**WORK REQUIRED:** Only lines holding the word "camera" should be copied from the material.

**MATERIAL PROVIDED:**
______________________________
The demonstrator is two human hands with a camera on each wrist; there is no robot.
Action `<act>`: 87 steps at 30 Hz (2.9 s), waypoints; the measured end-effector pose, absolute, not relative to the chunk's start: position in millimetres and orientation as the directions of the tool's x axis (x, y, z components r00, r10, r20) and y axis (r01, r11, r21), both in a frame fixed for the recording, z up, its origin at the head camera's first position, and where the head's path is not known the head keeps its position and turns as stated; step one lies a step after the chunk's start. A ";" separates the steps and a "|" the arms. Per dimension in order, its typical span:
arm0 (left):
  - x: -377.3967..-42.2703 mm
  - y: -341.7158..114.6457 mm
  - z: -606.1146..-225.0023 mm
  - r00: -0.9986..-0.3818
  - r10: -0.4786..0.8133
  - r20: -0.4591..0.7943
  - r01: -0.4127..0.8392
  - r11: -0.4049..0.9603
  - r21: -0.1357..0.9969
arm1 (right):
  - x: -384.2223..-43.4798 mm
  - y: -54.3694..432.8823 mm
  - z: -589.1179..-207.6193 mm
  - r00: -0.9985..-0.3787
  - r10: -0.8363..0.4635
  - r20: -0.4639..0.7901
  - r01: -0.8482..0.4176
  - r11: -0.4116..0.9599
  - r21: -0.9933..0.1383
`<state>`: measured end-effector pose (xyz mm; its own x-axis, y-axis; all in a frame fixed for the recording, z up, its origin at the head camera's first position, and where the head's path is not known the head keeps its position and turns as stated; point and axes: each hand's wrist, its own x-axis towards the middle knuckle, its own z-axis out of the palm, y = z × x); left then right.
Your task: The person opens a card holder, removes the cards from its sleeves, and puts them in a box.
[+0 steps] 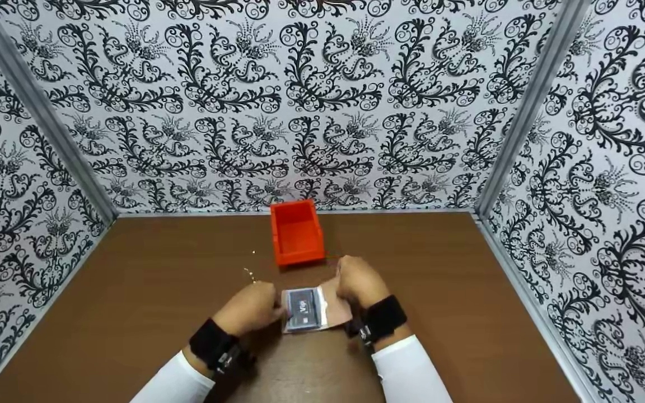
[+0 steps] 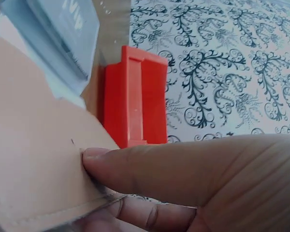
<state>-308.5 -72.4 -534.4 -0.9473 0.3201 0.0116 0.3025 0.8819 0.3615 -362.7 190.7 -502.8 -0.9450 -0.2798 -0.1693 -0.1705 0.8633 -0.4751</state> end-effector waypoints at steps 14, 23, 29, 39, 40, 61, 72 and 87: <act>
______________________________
**ANSWER BOX:**
The demonstrator is two human hands with a camera on each wrist; there is no robot.
Action `<act>`: 87 steps at 30 Hz (2.9 s), waypoints; the measured end-effector pose, absolute, not relative to the chunk's start: position in millimetres and orientation as the directions of the tool's x axis (x, y, z components r00, r10, r20) and y axis (r01, r11, r21), both in a frame fixed for the recording, z up, its origin at the head camera's first position, and where the head's path is not known the head keeps its position and turns as stated; step one lies a step after the chunk's start. A ";" separates the steps and a "|" the arms. Per dimension in order, its typical span:
`<state>`: measured end-effector pose (xyz mm; its own x-axis, y-axis; all in a frame fixed for the recording, z up, its origin at the head camera's first position, and where the head's path is not known the head keeps its position and turns as stated; point and axes: each hand's wrist, its own x-axis towards the middle knuckle, its own z-axis out of the palm, y = z × x); left then right.

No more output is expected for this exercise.